Dataset entries
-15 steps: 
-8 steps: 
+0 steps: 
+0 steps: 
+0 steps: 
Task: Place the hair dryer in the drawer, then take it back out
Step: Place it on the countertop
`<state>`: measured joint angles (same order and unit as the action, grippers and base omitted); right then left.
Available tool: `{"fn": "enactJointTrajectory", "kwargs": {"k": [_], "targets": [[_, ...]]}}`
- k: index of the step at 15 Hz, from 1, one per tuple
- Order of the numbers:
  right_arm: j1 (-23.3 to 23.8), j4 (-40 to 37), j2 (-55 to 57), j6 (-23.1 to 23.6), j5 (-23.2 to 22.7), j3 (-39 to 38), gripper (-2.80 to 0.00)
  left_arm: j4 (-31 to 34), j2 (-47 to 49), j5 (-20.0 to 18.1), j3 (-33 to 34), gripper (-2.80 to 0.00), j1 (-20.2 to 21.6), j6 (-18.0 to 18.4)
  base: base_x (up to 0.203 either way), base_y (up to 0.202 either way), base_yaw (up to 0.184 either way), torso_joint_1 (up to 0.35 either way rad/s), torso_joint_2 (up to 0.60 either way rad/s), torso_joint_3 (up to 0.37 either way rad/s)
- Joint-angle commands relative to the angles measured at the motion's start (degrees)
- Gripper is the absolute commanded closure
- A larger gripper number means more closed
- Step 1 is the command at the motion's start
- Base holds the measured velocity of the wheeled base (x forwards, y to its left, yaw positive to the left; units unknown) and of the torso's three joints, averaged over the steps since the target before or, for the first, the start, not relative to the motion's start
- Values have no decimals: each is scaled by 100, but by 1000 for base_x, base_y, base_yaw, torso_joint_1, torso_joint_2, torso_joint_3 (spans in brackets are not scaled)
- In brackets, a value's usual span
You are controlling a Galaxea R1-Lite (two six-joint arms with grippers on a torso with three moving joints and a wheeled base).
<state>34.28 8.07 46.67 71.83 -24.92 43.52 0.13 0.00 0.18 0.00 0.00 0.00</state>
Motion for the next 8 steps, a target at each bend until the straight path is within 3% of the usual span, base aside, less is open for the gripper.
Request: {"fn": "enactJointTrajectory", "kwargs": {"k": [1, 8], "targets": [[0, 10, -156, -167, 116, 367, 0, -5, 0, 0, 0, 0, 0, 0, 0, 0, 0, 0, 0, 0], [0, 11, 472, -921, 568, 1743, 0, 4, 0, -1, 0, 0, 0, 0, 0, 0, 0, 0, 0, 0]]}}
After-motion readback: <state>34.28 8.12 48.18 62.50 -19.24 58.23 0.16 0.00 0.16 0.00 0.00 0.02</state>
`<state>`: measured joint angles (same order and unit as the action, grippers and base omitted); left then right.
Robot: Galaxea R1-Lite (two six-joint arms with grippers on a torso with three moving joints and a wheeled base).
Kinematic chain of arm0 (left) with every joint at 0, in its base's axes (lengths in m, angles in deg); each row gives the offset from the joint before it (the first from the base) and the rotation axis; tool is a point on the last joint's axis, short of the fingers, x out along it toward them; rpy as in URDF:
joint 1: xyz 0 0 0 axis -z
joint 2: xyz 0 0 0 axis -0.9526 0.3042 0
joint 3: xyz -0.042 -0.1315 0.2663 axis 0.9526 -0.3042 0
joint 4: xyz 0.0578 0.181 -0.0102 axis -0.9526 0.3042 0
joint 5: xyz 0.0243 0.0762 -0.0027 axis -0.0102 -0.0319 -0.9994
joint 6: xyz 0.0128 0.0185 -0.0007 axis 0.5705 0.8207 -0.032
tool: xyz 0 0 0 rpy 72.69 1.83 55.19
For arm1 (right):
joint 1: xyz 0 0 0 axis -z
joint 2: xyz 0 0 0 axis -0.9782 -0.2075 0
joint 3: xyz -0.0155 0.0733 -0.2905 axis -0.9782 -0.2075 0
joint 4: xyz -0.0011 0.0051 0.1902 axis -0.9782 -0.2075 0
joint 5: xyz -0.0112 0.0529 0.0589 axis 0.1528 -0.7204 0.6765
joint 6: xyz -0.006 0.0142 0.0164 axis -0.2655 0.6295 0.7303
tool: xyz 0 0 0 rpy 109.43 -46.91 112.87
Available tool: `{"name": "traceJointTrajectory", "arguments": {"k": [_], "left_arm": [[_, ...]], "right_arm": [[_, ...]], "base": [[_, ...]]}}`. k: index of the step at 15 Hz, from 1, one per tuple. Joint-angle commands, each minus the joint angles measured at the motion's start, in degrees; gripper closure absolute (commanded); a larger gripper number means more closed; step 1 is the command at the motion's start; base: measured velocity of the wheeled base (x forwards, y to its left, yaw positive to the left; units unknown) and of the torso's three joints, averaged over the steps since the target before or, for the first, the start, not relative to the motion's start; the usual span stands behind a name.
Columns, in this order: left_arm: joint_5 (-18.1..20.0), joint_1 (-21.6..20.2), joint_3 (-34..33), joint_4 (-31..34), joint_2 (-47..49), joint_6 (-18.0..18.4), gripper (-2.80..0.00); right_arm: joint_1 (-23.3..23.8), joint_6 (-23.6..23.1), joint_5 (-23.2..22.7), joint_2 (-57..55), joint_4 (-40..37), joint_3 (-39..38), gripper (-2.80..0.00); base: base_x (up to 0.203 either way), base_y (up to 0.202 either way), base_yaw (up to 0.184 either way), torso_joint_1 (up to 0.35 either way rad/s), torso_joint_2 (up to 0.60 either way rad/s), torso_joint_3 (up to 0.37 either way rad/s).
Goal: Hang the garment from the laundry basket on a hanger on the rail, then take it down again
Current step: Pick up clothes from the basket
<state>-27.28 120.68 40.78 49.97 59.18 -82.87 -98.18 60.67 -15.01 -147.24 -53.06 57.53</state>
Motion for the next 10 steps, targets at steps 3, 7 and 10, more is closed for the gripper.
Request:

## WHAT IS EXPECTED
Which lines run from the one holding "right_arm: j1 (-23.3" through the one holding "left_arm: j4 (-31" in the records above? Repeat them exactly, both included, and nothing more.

## SOLUTION TO THE EXERCISE
  right_arm: j1 (-23.3 to 23.8), j4 (-40 to 37), j2 (-55 to 57), j6 (-23.1 to 23.6), j5 (-23.2 to 22.7), j3 (-39 to 38), gripper (-2.80 to 0.00)
  left_arm: j4 (-31 to 34), j2 (-47 to 49), j5 (-20.0 to 18.1), j3 (-33 to 34), gripper (-2.80 to 0.00), j1 (-20.2 to 21.6), j6 (-18.0 to 18.4)

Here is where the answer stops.